- Problem to work on -
Please output the section of the listing below that opens with the line containing "The lines of" and closes with the line containing "Segment each instance of the red", exactly and with nothing else.
::: Task inputs :::
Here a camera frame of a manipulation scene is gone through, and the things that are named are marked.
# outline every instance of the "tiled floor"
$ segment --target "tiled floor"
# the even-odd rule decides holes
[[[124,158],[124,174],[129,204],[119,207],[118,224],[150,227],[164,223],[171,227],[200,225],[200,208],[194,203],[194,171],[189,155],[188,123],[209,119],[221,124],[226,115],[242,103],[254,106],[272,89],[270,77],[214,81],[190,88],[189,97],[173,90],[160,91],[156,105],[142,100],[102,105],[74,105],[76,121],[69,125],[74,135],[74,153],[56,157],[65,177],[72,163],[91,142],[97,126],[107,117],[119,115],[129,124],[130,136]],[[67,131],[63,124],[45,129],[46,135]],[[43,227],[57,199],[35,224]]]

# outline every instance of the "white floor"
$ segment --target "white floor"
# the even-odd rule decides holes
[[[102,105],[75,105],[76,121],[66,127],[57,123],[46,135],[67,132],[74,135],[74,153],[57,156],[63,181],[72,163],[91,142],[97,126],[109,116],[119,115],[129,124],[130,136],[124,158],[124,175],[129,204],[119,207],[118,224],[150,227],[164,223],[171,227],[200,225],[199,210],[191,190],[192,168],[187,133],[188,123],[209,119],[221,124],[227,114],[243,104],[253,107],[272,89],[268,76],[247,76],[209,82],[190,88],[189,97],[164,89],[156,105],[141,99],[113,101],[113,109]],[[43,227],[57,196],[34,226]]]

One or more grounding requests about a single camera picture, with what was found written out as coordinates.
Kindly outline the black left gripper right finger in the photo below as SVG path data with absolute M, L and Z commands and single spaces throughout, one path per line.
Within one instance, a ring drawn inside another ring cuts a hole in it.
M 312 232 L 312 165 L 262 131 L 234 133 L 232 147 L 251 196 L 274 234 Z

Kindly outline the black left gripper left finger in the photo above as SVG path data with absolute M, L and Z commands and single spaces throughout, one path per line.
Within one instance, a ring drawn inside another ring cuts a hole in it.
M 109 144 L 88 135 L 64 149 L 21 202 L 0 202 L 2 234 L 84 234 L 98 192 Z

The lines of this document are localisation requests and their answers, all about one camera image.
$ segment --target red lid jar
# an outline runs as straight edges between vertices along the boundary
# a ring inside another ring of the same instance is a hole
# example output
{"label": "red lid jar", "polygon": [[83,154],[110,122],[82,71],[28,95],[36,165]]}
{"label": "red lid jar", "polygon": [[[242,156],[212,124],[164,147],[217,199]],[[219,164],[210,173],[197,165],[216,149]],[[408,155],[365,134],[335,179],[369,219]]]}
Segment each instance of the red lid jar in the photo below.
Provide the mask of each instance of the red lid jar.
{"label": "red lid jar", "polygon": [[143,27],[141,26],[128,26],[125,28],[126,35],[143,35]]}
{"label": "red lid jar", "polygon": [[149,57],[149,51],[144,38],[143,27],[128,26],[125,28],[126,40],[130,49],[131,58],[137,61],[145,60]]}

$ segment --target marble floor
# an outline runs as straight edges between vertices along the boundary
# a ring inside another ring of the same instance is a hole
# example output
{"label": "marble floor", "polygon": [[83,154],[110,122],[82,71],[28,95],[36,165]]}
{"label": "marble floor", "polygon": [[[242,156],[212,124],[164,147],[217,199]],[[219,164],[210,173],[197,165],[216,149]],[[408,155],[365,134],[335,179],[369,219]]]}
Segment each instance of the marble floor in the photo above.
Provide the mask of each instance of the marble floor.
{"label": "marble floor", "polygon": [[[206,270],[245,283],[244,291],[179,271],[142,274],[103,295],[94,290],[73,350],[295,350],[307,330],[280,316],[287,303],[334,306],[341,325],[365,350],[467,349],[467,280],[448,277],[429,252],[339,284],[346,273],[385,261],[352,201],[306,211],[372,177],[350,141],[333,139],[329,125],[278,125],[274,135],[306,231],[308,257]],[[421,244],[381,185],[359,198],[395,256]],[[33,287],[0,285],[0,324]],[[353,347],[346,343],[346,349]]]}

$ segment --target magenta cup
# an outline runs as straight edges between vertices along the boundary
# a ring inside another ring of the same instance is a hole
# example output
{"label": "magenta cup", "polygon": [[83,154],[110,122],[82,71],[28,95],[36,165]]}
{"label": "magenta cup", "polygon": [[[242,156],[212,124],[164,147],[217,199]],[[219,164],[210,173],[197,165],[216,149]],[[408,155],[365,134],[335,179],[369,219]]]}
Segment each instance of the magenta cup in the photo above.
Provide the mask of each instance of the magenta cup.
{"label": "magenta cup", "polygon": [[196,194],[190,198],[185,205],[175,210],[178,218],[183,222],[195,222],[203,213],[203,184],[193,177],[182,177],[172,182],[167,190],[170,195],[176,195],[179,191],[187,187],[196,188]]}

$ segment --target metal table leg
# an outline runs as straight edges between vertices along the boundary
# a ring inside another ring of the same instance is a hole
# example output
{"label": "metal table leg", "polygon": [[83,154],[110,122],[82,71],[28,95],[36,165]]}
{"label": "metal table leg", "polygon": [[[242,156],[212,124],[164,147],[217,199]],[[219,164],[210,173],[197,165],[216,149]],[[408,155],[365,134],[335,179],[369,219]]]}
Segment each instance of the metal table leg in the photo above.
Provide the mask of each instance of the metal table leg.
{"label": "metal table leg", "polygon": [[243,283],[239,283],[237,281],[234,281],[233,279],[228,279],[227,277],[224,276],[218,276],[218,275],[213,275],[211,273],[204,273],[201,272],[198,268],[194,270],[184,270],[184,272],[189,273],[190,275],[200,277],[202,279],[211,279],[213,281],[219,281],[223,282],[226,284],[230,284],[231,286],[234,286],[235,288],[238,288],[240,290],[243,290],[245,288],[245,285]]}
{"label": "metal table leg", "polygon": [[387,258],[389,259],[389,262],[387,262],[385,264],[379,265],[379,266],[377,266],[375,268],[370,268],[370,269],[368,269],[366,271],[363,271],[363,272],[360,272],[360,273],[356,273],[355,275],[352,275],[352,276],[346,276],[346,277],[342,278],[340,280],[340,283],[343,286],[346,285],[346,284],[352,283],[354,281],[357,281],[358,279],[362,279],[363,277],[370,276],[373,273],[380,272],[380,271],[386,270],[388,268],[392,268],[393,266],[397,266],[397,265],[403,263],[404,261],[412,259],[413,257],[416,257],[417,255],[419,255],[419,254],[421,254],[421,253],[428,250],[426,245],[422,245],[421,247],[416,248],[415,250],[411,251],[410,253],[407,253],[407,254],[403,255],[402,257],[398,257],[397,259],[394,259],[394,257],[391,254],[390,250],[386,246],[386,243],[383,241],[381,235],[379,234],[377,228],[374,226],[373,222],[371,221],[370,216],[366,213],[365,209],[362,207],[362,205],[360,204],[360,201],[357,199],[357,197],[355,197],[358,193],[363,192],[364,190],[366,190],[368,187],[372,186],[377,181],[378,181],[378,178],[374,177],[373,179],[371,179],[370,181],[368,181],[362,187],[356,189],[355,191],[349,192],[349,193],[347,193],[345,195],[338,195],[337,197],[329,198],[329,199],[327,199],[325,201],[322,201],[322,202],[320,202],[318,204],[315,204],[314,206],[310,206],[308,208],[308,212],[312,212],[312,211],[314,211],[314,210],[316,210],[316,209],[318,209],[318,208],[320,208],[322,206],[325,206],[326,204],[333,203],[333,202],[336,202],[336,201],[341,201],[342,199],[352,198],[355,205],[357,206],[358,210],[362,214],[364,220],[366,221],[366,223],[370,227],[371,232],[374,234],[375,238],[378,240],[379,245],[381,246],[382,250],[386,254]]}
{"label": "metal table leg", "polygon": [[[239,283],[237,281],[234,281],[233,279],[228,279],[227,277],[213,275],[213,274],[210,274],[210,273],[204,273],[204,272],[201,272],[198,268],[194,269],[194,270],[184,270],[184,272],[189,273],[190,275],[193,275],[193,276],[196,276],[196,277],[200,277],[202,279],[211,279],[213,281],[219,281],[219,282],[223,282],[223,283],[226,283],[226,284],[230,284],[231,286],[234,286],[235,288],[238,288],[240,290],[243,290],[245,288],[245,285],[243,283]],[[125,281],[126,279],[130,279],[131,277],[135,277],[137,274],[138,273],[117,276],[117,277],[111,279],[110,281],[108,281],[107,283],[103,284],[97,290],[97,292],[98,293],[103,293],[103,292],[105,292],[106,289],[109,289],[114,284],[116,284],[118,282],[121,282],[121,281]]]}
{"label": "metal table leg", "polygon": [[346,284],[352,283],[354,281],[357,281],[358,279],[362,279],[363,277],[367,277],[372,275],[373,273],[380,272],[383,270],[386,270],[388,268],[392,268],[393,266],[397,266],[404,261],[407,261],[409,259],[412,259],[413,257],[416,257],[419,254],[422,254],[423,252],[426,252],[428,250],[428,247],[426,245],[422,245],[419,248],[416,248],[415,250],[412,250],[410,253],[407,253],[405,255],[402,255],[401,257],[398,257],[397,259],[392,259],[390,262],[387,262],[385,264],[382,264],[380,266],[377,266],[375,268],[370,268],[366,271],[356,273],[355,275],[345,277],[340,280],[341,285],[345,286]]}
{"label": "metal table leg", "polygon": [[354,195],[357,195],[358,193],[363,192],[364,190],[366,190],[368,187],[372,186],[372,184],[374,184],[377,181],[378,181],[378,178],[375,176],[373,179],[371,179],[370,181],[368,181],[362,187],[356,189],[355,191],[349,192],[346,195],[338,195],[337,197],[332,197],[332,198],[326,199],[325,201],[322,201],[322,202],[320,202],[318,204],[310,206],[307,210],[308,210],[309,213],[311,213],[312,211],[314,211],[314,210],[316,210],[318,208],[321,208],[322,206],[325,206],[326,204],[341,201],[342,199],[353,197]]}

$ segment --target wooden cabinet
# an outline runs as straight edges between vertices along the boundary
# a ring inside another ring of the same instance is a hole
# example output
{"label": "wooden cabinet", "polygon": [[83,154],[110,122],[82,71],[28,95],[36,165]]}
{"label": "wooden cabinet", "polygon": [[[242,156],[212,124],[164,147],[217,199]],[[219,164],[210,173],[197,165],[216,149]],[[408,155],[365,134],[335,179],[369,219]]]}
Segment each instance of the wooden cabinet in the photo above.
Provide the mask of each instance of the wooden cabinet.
:::
- Written response -
The lines of this document are localisation requests and their answers, all about one camera image.
$ segment --target red lid jar
# an outline runs as straight edges between vertices along the boundary
# a ring inside another ring of the same instance is a hole
# example output
{"label": "red lid jar", "polygon": [[83,154],[110,122],[82,71],[28,95],[36,165]]}
{"label": "red lid jar", "polygon": [[[242,156],[212,124],[164,147],[217,199]],[[219,164],[210,173],[197,165],[216,149]],[[408,155],[365,134],[335,179],[369,219]]]}
Segment each instance of the red lid jar in the photo below.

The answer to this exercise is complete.